The plot is packed with breathtaking twists and turns, but only one small part of the BAT story concerns us just now. In particular, consider how the BAT team might measure their progress at building better flying machines and, indeed, how we might measure the capabilities of different aircraft today. At least two distinct approaches immediately present themselves.

First, we might ask how capable machines or animals are when it comes to the broad task of flying. Which is better at flying, a bat or BAT machine revision 12? Is an F-16 or a paraglider the superior flying apparatus? How about a dragonfly or a space shuttle? A microlight or a flying squirrel? One line of thought in defence of these sorts of questions would be that even though each of these systems is meant to operate in a completely different environment, there must be some common measure which reflects, however crudely, their basic capabilities with respect to the principle subject of research interest: flight. That measure might be complicated and multidimensional, but surely there must be one.
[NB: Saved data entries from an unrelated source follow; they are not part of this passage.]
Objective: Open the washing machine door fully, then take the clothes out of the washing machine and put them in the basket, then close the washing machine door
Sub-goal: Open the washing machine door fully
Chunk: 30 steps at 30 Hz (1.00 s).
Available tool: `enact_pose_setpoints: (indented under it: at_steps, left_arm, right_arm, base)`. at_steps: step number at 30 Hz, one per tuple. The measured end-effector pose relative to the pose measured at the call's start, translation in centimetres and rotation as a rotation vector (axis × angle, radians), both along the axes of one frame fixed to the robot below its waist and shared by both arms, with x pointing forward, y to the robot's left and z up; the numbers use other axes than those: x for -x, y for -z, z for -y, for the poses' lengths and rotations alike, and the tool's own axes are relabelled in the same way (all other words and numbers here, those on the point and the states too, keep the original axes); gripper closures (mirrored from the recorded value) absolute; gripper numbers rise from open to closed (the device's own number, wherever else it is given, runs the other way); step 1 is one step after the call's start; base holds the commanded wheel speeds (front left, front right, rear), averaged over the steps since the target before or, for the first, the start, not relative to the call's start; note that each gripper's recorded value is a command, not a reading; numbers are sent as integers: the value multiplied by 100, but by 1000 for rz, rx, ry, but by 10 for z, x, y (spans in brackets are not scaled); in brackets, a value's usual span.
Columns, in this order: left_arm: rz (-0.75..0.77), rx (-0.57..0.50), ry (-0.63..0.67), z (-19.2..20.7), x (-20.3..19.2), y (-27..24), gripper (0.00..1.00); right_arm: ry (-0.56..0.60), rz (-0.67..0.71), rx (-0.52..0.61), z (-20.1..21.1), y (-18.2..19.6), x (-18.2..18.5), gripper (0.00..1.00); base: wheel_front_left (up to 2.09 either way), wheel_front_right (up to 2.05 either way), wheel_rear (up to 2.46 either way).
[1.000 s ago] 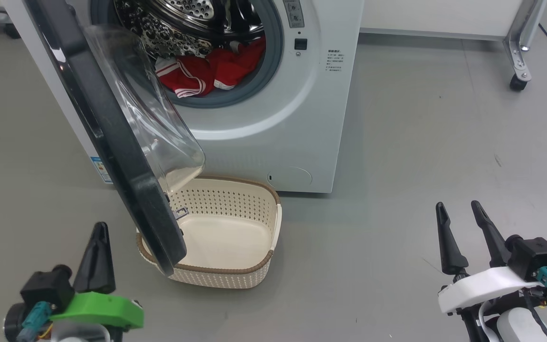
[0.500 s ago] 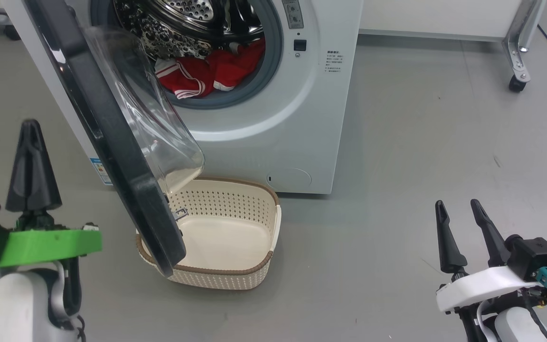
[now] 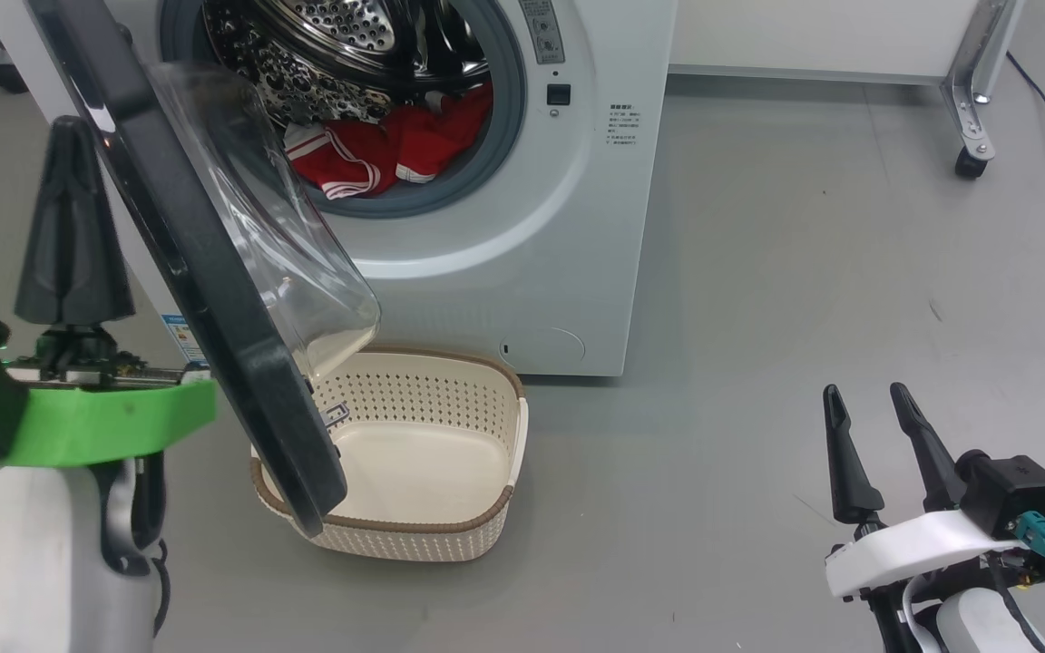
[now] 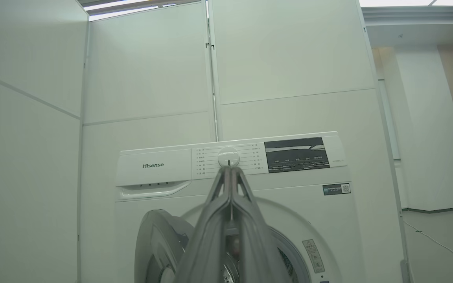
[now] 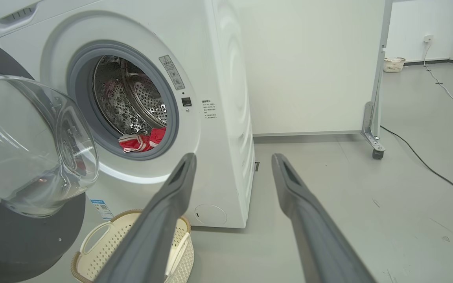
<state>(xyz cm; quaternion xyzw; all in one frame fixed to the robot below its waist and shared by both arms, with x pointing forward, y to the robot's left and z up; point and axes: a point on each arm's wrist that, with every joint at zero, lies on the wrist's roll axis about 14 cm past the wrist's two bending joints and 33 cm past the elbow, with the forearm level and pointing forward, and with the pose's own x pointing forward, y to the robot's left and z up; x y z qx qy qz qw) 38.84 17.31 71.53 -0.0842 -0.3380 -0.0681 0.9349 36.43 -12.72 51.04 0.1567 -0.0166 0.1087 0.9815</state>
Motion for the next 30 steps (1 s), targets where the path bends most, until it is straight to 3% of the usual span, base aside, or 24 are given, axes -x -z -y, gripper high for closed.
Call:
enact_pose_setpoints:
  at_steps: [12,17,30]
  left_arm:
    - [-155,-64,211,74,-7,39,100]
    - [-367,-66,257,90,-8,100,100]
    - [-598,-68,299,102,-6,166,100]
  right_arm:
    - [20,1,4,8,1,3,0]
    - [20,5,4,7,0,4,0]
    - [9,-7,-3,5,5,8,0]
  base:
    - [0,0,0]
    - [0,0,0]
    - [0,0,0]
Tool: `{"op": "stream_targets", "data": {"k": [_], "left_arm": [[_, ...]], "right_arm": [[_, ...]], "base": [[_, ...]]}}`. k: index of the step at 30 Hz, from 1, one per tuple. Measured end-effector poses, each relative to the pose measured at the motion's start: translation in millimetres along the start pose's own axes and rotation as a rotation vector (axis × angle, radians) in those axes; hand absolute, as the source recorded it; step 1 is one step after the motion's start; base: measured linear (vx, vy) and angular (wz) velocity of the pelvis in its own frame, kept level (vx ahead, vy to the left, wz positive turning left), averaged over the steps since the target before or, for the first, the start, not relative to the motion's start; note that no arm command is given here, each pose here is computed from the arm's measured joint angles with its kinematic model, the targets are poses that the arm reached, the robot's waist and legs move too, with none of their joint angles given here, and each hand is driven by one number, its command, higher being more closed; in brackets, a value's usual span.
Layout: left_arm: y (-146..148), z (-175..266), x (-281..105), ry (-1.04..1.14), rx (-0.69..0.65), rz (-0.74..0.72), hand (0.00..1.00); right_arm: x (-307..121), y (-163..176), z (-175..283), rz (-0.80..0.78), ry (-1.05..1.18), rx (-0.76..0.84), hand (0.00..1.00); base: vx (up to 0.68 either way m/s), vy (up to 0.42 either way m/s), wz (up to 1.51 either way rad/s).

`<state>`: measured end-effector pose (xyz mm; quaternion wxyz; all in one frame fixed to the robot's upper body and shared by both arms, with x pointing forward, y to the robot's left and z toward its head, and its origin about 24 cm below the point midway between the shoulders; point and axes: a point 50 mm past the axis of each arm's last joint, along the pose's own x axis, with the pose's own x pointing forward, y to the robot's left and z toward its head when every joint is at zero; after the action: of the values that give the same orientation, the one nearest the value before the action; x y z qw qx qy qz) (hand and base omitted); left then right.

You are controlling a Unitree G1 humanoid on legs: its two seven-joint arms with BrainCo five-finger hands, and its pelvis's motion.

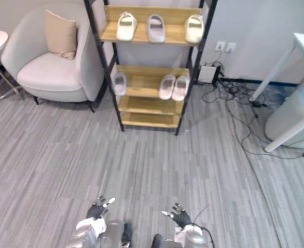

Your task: Organize the slippers on the shoe rack

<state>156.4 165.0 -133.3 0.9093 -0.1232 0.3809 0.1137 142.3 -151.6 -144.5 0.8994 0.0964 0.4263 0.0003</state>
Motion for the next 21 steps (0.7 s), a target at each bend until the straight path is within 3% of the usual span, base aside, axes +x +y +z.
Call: {"op": "stream_targets", "data": {"k": [4,9,17,21], "left_arm": [[8,1,0,0.000,-0.011,0.027,0.00],[6,-6,1,0.050,0.070,-0.006,0.00],[10,-14,0,0.093,0.089,0.000,0.00],[-1,-27,-4,0.128,0.011,0.001,0.00]], "right_arm": [[1,20,-5,0.048,0.007,0.039,0.00],[-2,17,-8,0.053,0.000,0.039,0.00],[2,1,9,0.022,-0.044,0.001,0.00],[2,-9,16,-0.005,-0.061,-0.008,0.00]], "base": [[0.48,0.137,-0.57],[0.38,0.051,0.05],[0.42,-0.132,0.50],[0.50,-0.226,0.48]]}}
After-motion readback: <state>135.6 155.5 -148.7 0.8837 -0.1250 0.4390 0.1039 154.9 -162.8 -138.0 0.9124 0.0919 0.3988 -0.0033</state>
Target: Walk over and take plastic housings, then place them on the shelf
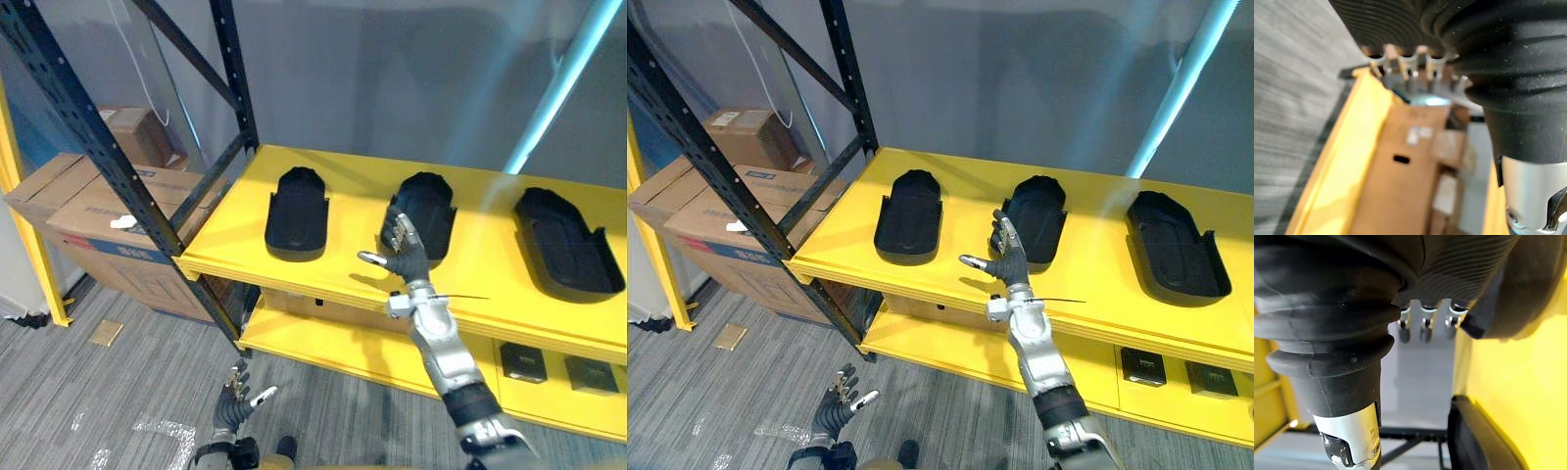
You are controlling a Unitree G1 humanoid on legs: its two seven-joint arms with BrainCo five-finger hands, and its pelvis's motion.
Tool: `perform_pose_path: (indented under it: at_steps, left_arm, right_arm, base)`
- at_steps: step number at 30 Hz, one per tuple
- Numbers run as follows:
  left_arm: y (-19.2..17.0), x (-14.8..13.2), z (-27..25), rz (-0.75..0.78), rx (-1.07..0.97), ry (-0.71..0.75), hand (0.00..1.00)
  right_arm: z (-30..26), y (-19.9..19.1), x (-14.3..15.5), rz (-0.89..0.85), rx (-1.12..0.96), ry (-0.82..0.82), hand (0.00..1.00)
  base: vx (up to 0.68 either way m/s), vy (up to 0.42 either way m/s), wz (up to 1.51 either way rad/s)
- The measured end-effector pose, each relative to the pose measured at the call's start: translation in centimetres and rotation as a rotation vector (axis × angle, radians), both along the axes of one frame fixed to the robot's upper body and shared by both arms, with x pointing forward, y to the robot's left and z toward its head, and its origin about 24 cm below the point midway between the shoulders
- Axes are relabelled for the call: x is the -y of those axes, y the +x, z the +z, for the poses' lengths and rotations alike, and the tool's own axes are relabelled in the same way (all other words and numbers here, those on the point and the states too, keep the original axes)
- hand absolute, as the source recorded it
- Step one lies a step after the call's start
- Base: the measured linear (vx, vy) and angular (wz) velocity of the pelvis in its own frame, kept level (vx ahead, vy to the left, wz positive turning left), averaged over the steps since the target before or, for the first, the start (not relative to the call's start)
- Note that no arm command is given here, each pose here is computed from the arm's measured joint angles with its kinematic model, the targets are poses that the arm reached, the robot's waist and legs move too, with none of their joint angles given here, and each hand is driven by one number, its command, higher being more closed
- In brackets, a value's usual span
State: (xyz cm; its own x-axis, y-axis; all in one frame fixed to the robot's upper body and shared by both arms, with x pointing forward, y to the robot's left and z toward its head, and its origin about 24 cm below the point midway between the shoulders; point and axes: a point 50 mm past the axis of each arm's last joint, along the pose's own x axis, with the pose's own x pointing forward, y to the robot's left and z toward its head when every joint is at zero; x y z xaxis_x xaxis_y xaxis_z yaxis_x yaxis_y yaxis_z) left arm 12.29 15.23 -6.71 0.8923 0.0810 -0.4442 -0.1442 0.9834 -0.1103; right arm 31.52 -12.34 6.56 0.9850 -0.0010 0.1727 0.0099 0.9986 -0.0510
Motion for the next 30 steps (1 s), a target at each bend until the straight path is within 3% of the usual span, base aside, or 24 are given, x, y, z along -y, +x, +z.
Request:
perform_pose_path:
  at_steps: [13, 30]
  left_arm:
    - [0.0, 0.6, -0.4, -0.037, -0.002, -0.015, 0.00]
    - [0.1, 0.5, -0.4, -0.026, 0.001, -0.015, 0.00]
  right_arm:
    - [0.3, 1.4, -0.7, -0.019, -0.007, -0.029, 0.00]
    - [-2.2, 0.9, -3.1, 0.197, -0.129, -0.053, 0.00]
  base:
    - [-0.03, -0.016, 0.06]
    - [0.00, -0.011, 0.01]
Somehow we must be able, so the line goes, to justify such intuitively appealing assertions as ‘a dirigible is more capable of flying than a flea’. Without such a common measure, one might argue, we would have no empirically justifiable handle on whether the BAT team really were building better flying machines.

The trouble is that each of these example questions is difficult even to make sense of, let alone answer.

A second kind of approach eschews the catch-all concept of ‘flying’ altogether and focuses instead on the particular jobs which flying systems do, asking how capable they are when it comes to doing those jobs. Which is better for going faster than Mach 2, an F-16 or a flea? Which is more manoeuvrable at subsonic velocities, a dragonfly or a paraglider? How reliably can a bat fly in the dark, and how does its ability compare with that of a microlight, suitably piloted? The advocate of these sorts of questions would argue that even though they do not permit large scale comparisons between, for instance, the general flying abilities of BAT machine revision 12 and dragonfly, they allow for a better empirical understanding of how capable systems are when it comes to performing the tasks we really care about: not flying in some all encompassing general sense, but flying manoeuvrably, or quickly, or upside down.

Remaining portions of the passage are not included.